We had the day off on Monday (it was a public holiday) so my friend Neil Bang decided to organize a group ride with some friends from

Our route would take us from familiar single tracks at Bunyaville out to some steep and challinging fire trails at Clear Mountain.

It was going to be hard work.

Jurassic Car ParkBunyaville

It’s always exciting when a large group of mountain bikers set out on an adventure. This morning about 16 of us set off from the “Jurassic” trailhead at Bunyaville.

We followed the “Waynes World” and “Minivan” tracks out of the state forest, heading towards the South Pine River.

South Pine River Trail

South Pine River Trail

The trail snakes westward for about 2 or 3 kilometres, grassy green tracks following the river. It’s a pleasant ride, although sometimes the grass is a bit high, which occasionally makes it difficult to see the track.

Church Road

We often regrouped to make sure no one was left behind.

Our track followed Church Road before entering a dirt trail adjacent to Eatons Crossing Road. This steep dirt track took us all the way to Clear Mountain.

Cashs Road

Neil Bang seemed happy to be riding his new Carbon Fibre “Pivot” bike on the trails. “Too happy”, thought someone, who decided to play a joke on him…

Pink Valve Caps

“Ok. Which one of you B*@$%@#’s stole my valve caps????”

Some one had taken Neil’s tough looking “Hand Grenade” shaped valve caps, and replaced them with pink feminine ones.

I don’t think Neil felt that the pink matched the colors on his bike.

I thought they added a pretty touch.

Riding past the

The playful banter came in handy. The trails were steep and it was a good excuse to stop and catch our breath while discussing the merit of girlie accessories on manly bikes.

Creek Crossing



The steep trails gave way to some narrow single tracks which crossed a couple of challenging creek beds.

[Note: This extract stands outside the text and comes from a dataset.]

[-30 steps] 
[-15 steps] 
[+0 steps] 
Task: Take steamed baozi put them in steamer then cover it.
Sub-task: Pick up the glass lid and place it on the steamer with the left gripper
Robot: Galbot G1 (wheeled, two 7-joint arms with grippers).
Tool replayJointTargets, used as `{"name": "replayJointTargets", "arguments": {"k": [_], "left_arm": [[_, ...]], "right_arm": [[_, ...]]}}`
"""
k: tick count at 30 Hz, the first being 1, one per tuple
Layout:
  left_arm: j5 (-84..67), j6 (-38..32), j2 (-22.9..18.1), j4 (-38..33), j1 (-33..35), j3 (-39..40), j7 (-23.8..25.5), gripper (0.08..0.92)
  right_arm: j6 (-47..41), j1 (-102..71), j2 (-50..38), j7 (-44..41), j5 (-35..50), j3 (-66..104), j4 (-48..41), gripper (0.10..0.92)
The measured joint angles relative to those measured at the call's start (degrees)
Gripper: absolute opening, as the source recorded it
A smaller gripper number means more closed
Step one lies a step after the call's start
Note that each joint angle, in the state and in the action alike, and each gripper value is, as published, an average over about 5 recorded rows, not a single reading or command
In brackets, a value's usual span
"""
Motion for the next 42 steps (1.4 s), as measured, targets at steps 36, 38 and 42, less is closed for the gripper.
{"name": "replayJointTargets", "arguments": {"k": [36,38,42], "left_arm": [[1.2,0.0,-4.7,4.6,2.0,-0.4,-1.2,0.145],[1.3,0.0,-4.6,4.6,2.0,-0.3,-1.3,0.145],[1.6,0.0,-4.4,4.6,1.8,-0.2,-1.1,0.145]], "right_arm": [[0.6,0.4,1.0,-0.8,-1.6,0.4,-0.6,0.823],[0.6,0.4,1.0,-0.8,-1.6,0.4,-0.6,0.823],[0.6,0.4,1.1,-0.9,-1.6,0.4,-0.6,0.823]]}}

I ride these tracks about once a week. I was surprised how much better than I these guys were at nailing the technical sections.

Neil B

Trail Head

Despite the technical challenges, it’s still a beautiful forest to ride in.


There’s not much single track at Clear Mountain, but it’s fun to ride and demands a lot of concentration.


Gnarly Descent

The steep descents demand a lot of concentration too.

I initially baulked at riding down this rutted ravine, but after watching a few friends do it, I decided to give it a go… and survived!

Hike A Bike

Perhaps the cruelest parts of Clear Mountain are the hills that are too steep to ride, and almost too steep to even push a bike up.

Bunya Crossing

On our way back we followed the South Pine River again, passing happy families enjoying the water.

South Pine River Trail

A few riders dropped off towards the end. It was a relief to nearing the end.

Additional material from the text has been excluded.